This Month’s Featured Article

Norway’s Kvaroy Island

By Published On: August 29th, 2018

By John Waldman | john.waldman@qc.cuny.edu

John Waldman is a professor of biology at Queens College, NY, with a focus on aquatic conservation biology. Previously, he worked for twenty years at the Hudson River Foundation for Science & Environmental Research. Dr. Waldman has authored more than 100 journal articles, several books, and contributes essays and op-eds to the New York Times, Environment 360, and other publications. His most recent book is “Running Silver: Restoring Atlantic Rivers and their Great Fish Migrations” and he is currently working on a book titled “Awe & Nature.” He and his wife Carol live in Sea Cliff, NY, but also have an old country house in West Cornwall, CT – a base for their part-time antiques business, for enjoying the region’s many cultural activities, and for fly fishing in the Housatonic.

It was an invitation I could easily refuse: Arctic Circle. In winter.

But then I couldn’t: Charming little island in Norway’s Inside Passage. State-of-the-art salmon ranching. Gourmet seafood dinners.

I was to be a guest of Whole Foods – part of a small party invited to view some of the sustainable fisheries they sourced their seafood from. I got packing.

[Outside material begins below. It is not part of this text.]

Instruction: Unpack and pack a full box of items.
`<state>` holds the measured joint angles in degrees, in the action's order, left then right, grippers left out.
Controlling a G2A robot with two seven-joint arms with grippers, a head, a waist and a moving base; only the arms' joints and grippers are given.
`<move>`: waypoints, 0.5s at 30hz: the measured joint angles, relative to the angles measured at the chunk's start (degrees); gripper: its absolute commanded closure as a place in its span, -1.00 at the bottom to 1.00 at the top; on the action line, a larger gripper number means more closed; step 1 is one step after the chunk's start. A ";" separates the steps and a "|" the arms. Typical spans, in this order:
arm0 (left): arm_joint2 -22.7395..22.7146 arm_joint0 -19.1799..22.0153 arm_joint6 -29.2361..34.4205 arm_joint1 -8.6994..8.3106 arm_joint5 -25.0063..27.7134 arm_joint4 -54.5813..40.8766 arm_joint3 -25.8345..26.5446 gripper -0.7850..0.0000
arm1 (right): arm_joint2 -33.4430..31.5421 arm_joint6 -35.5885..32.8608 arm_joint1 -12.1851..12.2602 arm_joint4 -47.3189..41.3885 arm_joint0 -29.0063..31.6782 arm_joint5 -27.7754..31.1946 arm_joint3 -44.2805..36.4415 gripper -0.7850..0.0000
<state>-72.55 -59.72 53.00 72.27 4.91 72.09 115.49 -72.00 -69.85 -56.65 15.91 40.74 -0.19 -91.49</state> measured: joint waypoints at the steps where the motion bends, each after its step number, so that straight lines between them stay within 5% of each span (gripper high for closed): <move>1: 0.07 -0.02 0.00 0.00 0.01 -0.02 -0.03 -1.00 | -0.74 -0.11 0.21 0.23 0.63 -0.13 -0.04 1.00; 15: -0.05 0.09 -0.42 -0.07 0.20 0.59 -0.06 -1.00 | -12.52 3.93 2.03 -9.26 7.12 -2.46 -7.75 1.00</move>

Flying to Oslo is easy, but getting around greater Norway definitely is not – it’s mountainous and its coast is savagely irregular. Punctuated by fjord after fjord, Norway’s shoreline is longer than that of the United States – despite having only 3% of America’s landmass. But Norwegians make travel work, relying on an efficient network of boats and planes of all sizes. After a local flight northward from the capitol city, we board a vessel and speed toward Kvarøy Island down the Inside Passage, a spectacular world of rock and water. Along the way, Dave Pilat, the Whole Foods Global Seafood Buyer and Steve Damato, co-owner of Blue Circle Foods, a seafood distributor committed to environmentally responsible seafood, describe Kvarøy Fiskeopp-drett, or Kvarøy Fish Farming, as what they see as an exemplar of sustainability.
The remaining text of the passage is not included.